Thanks, I will take that medal!

I came home from a class this evening and asked husband and FIL who was going to wash the dishes. I said I didn't want to wash dishes for a meal I wasn't even in the house for nor did I want to wash the ones for the meal I cooked (tonight). I said I wasn't trying to be nasty, but I knew if I didn't mention it, they would be left for me to do tomorrow. There were at least sympathetic noises of "yes, yes, you are right", but we'll see what happens after they finishing washing their movie.

sunnydelight Mon 22-Nov-10 22:07:56

I totally feel your pain. MIL came to stay for a month a few years back - the agreement was 2 weeks then she was going to visit someone else but she "didn't bother" in the end. I nearly went insane as she expected to be waited on hand and foot and didn't put her hand in her pocket the entire month. She did things like buttering toast on the counter "to save you washing a plate", then cheerfully walked away dropping crumbs everywhere while I cleaned up. The next time she comes I will be on a flight in the opposite direction.

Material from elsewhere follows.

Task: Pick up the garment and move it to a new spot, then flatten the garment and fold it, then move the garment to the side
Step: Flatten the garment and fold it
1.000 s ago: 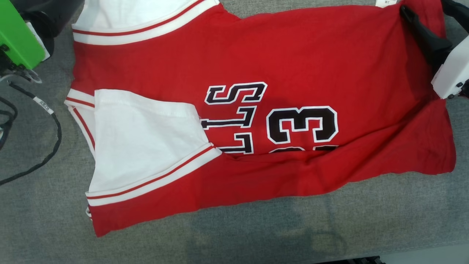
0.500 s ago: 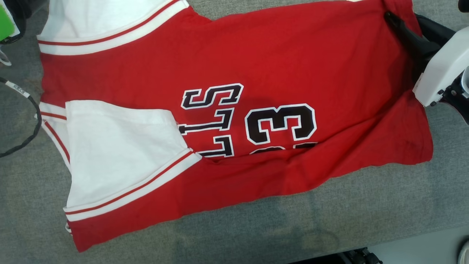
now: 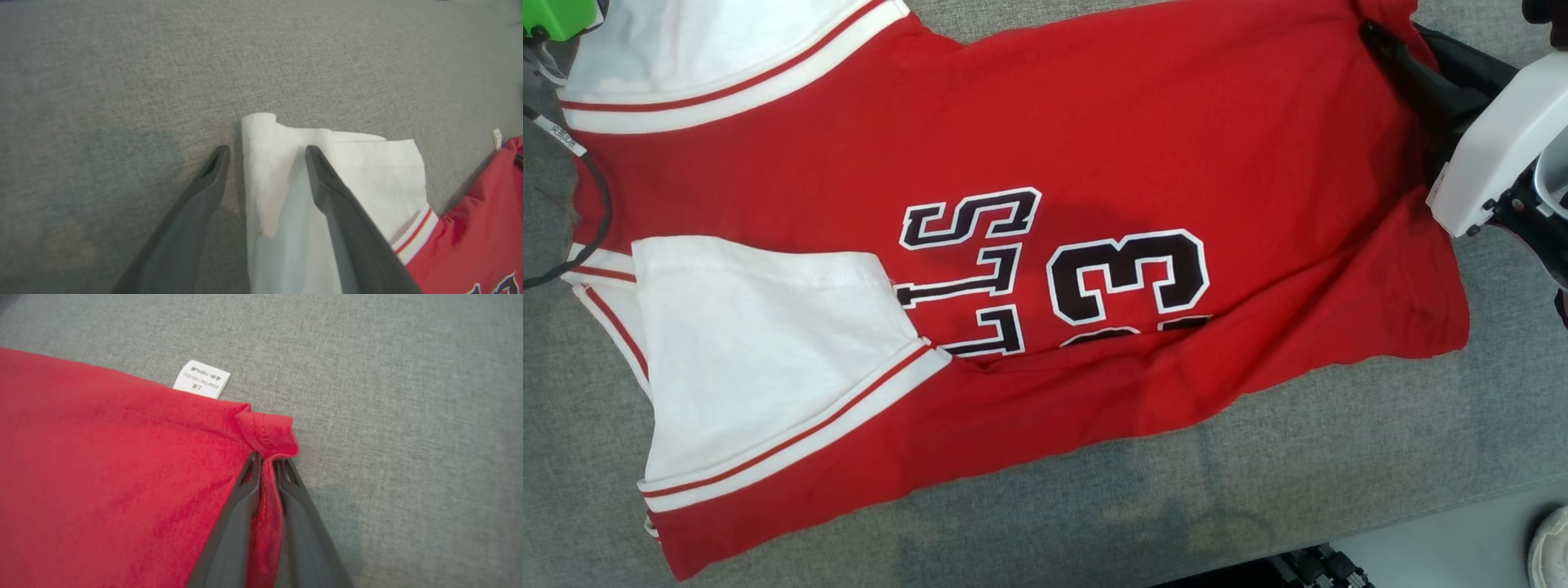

tulipgrower Mon 22-Nov-10 23:32:35

My parents (from Australia) spent 3 months at our place last year and are coming for almost 4 months next year. Fortunately we can give them their own bedroom and bathroom. It cramps our style a little, (my father hogs the tv and changes channels every 5 mins. ;-) ), but overall it's great for the kids and my parents are really into DIY (unlike my DH and I), so anything which needs to get done around the place finally gets done (incl. big jobs, which we would normally have to pay for someone else to do) -> kitchen tiled, curtains sewn, fence built, walls painted, etc. :-) We don't really have any rules while they're here, they get a key, come and go as they please, they clean their areas, wash their clothes/bedding.

I think 'hiding' with a laptop is also perfectly reasonable when you have long term visitors. Last time they were here my Mum would often dissapear to surf the net/email her buddies/read a book. They are definately family, not guests. They don't expect to be entertained on a daily basis.

HansieMom Mon 22-Nov-10 23:47:25

Fish and guests stink after three days.

I never heard the corpse one before. At least the fish one can be humorous.

AndiMac, you have the right idea now, getting them to do dishes. Maybe next time say you want some help: would they like to clean the bathrooms, cook a meal, or vacuum all the floors.

But six weeks is way too long. I could NOT do it.

AndiMac Tue 23-Nov-10 09:10:42

Well at least the dishes got washed last night. I should keep the positives in mind.

AllarmBelly Tue 23-Nov-10 09:12:17

One word. Travelodge

Acanthus Tue 23-Nov-10 09:25:04

Can you go through in your mind the differences between guests and family to help you get to a more comfortable situation? If you had teenagers or young adults living at home then presumably they would
- clean their own room
- shop sometimes
- cook once a week or so
- babysit whilst you and DH went out
and certainly it would not be unusual to spend time in separate rooms of an evening. Also, you'd be more likely to ask (nicely) for things to be done eg the washing up when you have cooked. Talk to your DH and get him on side. And remeber, you'd feel far worse if you had family who ouldn't be arsed to vist!